Easiest to implement GANs when the models are multilayer perceptrons for both generator and discriminator.
$p_g$ is the generator’s distribution over data $x$ .
$p_z(z)$ is an input noise function and $G(z; \theta_g)$ is the mapping to data space.
$G$ is differentiable function represented by a paramter $\theta_g$ .
$D$ is another differentiable function that outputs a scalar.
$D(x)$ represents the probability of assigning the correct label to both training examples and samples from $G$ .
$G$ is simultaneously trained to minimize $log(1-D(G(z)))$

Optimization Objective

The training framework between $D$ and $G$ can be represented by a two player minimax game in value function $V(G,D)$ ,

$\min_G \max_D V(D, G) = \mathbb{E}_{x\sim p_{data}(x)} [log D(x)] + \mathbb{E}_{z\sim p_z(z)} [log(1 - D(G(z)))]$

GAN Architecture

Implementation Details

$G$ and $D$ are trained iteratively one after the other
$D$ is not optimized to completion as it would lead to overfitting
Alternate between $k$ steps of optimizing $D$ and one step of $G$
Results in $D$ near its optimal, so long as $G$ changes slowly.
Early in learning when $G$ is poor $D$ can reject samples with high confidence which causes $log(1-D(G(z)))$ to saturate
Instead of minimizing $log(1-D(G(z)))$ , maximize $log(D(G(z)))$ for stronger gradients early in the learning.

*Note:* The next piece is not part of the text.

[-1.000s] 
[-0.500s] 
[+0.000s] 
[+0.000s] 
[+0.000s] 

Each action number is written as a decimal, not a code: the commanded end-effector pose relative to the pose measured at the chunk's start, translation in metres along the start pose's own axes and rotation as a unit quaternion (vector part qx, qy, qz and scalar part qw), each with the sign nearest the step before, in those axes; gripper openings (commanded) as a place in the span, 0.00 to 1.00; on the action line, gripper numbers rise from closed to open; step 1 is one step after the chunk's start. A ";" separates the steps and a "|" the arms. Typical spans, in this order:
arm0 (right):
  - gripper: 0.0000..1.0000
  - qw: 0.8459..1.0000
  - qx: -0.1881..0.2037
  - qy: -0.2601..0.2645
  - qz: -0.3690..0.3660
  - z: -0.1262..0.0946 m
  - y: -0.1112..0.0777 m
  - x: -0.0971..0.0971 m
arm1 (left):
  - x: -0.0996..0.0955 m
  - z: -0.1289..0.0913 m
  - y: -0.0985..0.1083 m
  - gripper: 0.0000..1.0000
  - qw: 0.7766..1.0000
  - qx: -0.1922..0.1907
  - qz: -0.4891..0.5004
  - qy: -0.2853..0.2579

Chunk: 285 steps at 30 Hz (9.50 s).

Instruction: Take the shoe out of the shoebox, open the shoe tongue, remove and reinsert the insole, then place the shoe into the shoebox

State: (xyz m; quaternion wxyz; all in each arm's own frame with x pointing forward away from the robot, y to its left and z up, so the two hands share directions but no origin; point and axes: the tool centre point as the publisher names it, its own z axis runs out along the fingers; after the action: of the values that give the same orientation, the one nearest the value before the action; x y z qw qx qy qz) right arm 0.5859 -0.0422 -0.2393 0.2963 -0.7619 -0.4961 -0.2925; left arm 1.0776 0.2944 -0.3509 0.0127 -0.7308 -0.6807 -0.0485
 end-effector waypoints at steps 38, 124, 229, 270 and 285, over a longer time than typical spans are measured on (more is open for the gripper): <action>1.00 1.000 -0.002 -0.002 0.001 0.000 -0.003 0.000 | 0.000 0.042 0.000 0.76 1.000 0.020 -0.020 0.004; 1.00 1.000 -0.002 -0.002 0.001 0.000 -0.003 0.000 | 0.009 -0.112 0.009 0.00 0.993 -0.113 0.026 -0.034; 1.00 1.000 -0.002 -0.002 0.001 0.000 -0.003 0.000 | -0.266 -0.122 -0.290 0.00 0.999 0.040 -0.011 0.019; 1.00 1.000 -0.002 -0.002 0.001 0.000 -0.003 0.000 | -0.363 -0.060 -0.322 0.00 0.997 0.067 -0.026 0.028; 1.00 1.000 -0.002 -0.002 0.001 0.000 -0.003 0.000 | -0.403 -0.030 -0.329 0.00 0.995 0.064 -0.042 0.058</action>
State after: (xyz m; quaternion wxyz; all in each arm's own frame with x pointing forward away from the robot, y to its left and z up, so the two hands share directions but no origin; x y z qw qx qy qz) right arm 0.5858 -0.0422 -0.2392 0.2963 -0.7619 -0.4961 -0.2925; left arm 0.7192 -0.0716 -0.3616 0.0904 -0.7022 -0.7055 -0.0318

Algorithm for GAN training

Theoretical Results

For a fixed $G$ , the optimal discriminator can be found by differentiating the objective function w.r.t. $D(x)$ . The objective function is of the form,

$f(y) = a\,log\,y + b\,log\,(1-y)$

Differentiating w.r.t $y$ gives,

$\frac{df(y)}{dy} = \frac{a}{y} - \frac{b}{1-y}$

Since we are maximising this, the maximum can be found by estimating the point of 0 derivative, i.e,

$\begin{align} \frac{df(y)}{dy} &= 0 \\ \frac{a}{y} - \frac{b}{1-y} &= 0 \\ \frac{a}{y} &= \frac{b}{1-y} \\ y &= \frac{a}{a+b} \end{align}$

So the optimal discriminator for a fixed $G$ is given by,

$D_G^*(x) = \frac{p_{data}(x)}{p_{data}(x)+p_{g}(x)}$

For this maximized $D$ , the optimization objective can be rewritten as,

$C(G) = \mathbb{E}_{x\sim p_{data}} \left[log \frac{p_{data}(x)}{p_{data}(x)+p_{g}(x)}\right] + \mathbb{E}_{x\sim p_g} \left[log\frac{p_{g }(x)}{p_{data}(x)+p_{g}(x)}\right]$

We can show that this expression is minimized for $p_g=p_{data}$ . The value of $D_G^*(x)$ is $1/2$ at $p_g=p_{data}$ and $C(G) = -log\,4$ .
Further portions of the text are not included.